Dozens of Mexicans will have a new opportunity to get home. The second plane sent by the Government of Mexico has taken off for Romania with the aim of evacuating as soon as possible the compatriots who had not been able to escape from the war in Ukraine.
(EL PAÍS) These are, above all, families who fled to neighboring countries and people who are in transit to the west and are still trying to leave Ukrainian territory. They will make a journey of more than 11,000 kilometers, on a flight of the Mexican Air Force.
The authorities had evidence until last week that between 100 and 130 members of the Mexican community and their relatives of other nationalities had left Ukraine. On the first flight, which arrived in Romania on February 28 and landed in Mexico on March 4, only 81 evacuees were able to travel: 44 from Mexico, 28 Ukrainians, seven Ecuadorians, one Peruvian and one Australian. The people who were left at the doors of the Air Force Boeing 737-800 are multi-member families, most of whom cannot afford the ticket and are in a dire situation.

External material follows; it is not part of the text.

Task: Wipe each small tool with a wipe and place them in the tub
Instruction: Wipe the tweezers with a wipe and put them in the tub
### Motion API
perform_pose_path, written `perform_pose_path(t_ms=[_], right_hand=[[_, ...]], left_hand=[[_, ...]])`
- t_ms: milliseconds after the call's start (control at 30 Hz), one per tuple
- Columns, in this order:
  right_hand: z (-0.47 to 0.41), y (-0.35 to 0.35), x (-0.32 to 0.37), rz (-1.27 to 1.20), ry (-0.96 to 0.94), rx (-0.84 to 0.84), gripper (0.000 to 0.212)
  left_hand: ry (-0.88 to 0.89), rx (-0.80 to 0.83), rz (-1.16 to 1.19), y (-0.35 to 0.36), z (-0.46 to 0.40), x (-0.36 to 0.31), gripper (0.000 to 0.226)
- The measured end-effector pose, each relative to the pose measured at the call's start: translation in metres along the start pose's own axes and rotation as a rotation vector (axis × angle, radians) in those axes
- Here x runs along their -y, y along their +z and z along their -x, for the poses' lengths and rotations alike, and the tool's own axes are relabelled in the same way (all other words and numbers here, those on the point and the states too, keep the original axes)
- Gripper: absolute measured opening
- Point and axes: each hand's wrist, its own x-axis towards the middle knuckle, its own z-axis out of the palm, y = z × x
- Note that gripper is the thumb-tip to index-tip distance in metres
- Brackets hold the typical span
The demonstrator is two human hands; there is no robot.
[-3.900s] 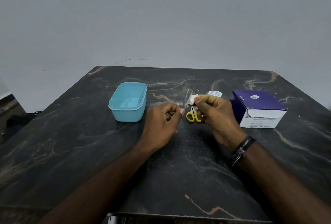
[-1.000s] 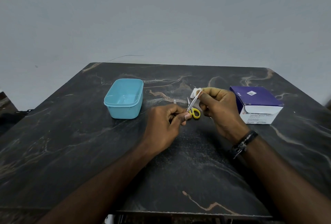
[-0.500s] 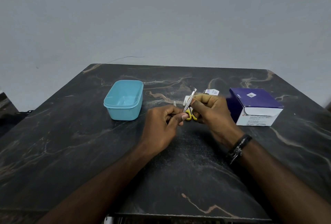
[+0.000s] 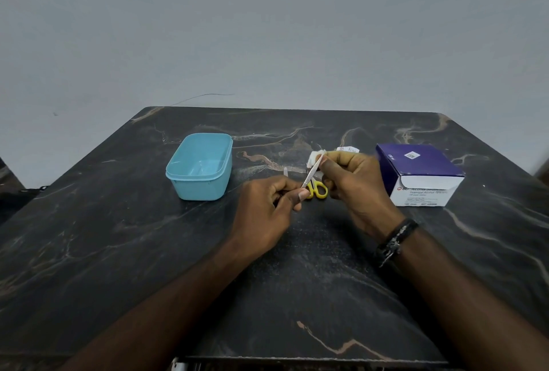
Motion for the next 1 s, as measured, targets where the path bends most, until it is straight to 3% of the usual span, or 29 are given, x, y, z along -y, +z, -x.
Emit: perform_pose_path(t_ms=[200,300,633,1000], right_hand=[[0.004,0.009,-0.002,0.056,0.023,0.025,0.02],[0.003,0.009,-0.002,0.011,0.036,-0.024,0.02],[-0.002,0.003,-0.002,-0.048,0.002,-0.184,0.014],[0.003,0.01,-0.002,-0.024,0.061,0.024,0.015]], left_hand=[[0.02,-0.079,-0.038,-0.002,-0.001,0.002,0.007],[0.033,-0.098,-0.059,0.001,0.0,0.0,0.021],[0.073,-0.046,-0.114,0.0,0.0,-0.001,0.009],[0.022,-0.068,-0.059,-0.001,0.0,0.001,0.013]])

Others sought to withstand the attacks until there was no other alternative, as they expressed in community forums on social networks. There is a record of some 220 Mexicans who lived in Ukraine prior to the Russian invasion. “No Mexican is going to stay in the conflict zone, we are going to get them all out,” said the president, Andrés Manuel López Obrador, three days after the war broke out.
The Mexicans in this second group come from different points. A good number left their homes in Kyiv and Kharkov, the two most populous cities in Ukraine and two key points in the Russian offensive. The strategic importance has resulted in a permanent siege, bombings, missile attacks and explosions on civilian populations. Adding to the challenge of fleeing in the midst of war are obstacles such as road closures, long waits at overcrowded border crossings and the cold, with sub-zero and freezing temperatures.
On the ground, the humanitarian crisis is getting bigger and bigger: there have been more than two million Ukrainian refugees since the start of the conflict, according to the United Nations Organization. That number is expected to rise to at least four million people in the coming days. In just over two weeks, 1 in nearly 20 Ukrainians, especially women and children who are exempt from the martial law conscription policy, have left their land. It is the largest exodus since World War II.
The flight left at ten in the morning from military air base number 19, behind the International Airport of Mexico City. The plane has capacity for 150 passengers and is loaded with 1.5 tons of mattresses and medicines to provide humanitarian aid to refugees in Romania, according to Marcelo Ebrard, the secretary of Foreign Affairs.
The Boeing 737-800 is a medium-sized aircraft, almost 40 meters long with rows of three seats on each side, and it is the same model that lines such as Aeroméxico, American Airlines or KLM use.
As with the first flight, three stopovers are planned, two in Canada and one in Ireland, before heading to the airport in Bucharest, the Romanian capital. The repatriation operation has mobilized the Presidency, the Ministry of National Defense and the Ministry of Foreign Affairs, in coordination with the Embassies in Ukraine and Romania. Since the first days of the conflict, Mexico has coordinated with a dozen Latin American and Caribbean governments to repatriate as many of the approximately one thousand Latin Americans who were trapped in Ukraine.
The means to escape the hell of war and return home is already en route crossing the Atlantic, and all of Europe.